[Records from a collection]
· · ·

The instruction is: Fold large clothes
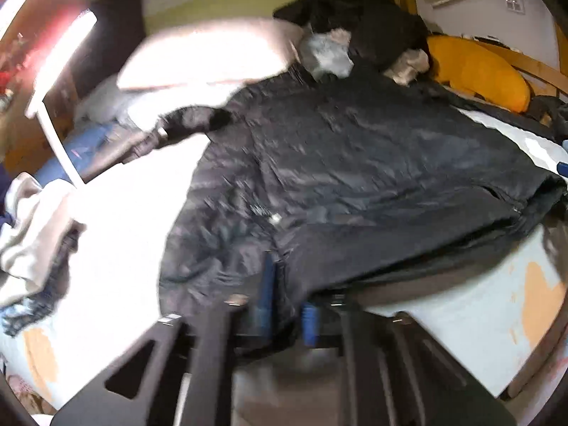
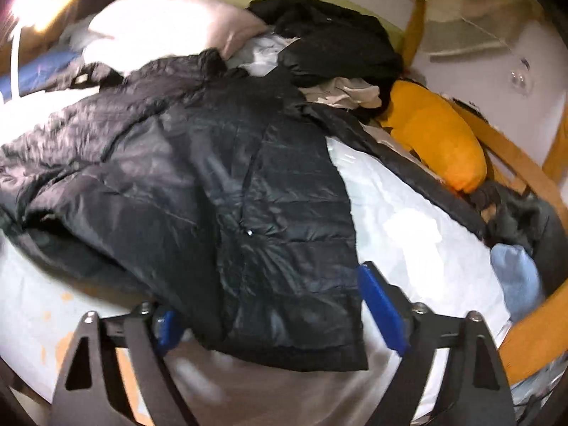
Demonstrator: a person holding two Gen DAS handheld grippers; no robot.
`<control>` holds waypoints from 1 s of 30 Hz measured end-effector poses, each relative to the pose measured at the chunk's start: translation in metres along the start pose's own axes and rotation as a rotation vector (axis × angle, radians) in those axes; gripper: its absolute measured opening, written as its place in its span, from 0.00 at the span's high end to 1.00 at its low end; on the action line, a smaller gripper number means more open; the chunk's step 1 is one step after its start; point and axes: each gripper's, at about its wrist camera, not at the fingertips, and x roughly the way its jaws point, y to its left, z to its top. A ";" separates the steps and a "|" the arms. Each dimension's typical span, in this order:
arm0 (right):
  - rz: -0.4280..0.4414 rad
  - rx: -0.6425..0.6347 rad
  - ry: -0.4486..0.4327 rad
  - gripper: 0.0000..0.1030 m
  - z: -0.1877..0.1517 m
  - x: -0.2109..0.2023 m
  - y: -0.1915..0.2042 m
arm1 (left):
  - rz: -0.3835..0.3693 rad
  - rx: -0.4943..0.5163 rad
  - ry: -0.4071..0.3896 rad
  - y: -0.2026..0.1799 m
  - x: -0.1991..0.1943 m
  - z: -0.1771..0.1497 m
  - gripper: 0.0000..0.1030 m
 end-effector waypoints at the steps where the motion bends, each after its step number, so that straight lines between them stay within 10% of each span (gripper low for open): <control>1: 0.005 -0.002 -0.009 0.58 0.000 -0.003 0.000 | 0.005 -0.010 -0.024 0.003 -0.006 0.002 0.94; 2: 0.023 0.004 -0.023 0.86 -0.001 -0.006 0.000 | 0.003 -0.022 -0.043 0.006 -0.010 0.005 0.95; 3: 0.053 0.022 -0.038 0.94 -0.001 -0.009 -0.002 | 0.002 -0.027 -0.066 0.009 -0.018 0.008 0.95; 13: 0.080 -0.046 -0.283 0.95 0.010 -0.083 0.006 | 0.087 -0.023 -0.134 0.027 -0.078 0.031 0.95; 21: 0.094 -0.027 -0.145 0.94 0.100 -0.010 -0.003 | 0.093 0.068 0.106 0.024 0.005 0.105 0.94; 30: 0.104 -0.026 -0.001 0.93 0.100 0.084 0.005 | 0.016 0.048 0.235 0.033 0.097 0.106 0.84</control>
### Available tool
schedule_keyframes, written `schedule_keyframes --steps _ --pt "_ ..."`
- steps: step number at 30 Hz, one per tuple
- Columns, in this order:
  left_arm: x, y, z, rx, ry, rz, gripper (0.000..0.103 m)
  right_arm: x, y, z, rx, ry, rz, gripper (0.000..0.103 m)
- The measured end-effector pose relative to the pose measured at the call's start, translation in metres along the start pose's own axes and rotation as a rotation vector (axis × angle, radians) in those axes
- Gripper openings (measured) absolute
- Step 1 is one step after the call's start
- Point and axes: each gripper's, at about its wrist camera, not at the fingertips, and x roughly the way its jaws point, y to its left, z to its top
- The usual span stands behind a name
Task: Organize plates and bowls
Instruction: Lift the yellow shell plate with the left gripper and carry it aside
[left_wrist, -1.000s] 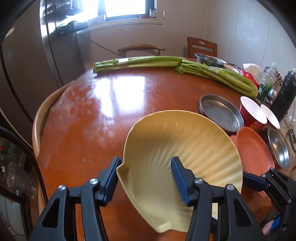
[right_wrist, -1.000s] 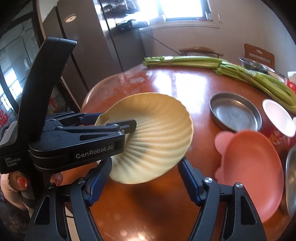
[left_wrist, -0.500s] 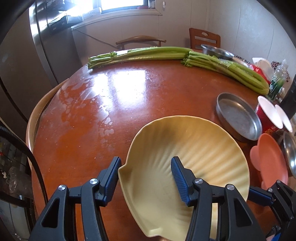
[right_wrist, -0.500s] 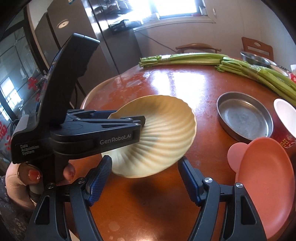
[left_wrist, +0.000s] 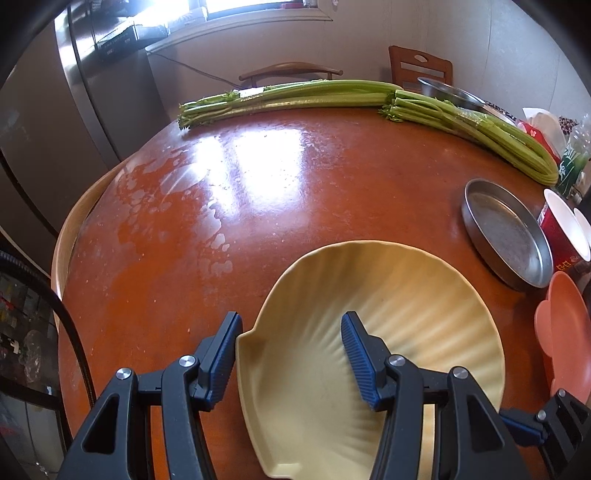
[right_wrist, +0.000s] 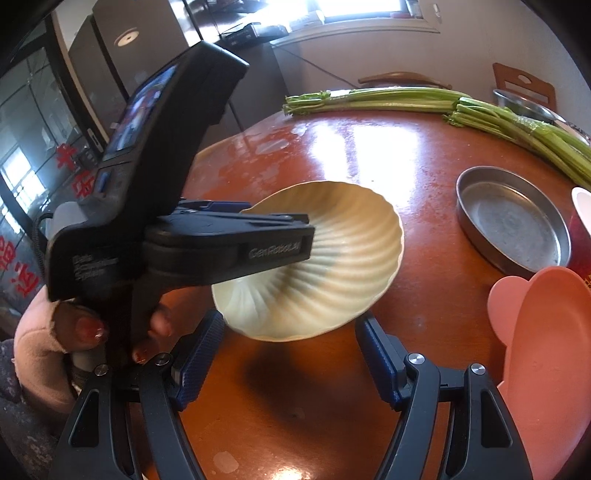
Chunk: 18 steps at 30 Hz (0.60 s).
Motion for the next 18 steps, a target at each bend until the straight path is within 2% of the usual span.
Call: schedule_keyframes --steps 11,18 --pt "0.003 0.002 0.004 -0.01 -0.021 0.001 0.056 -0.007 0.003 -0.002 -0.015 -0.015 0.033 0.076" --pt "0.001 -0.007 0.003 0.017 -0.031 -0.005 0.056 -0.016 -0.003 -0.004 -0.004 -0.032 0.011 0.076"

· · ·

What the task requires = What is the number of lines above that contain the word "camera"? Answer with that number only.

Written answer = 2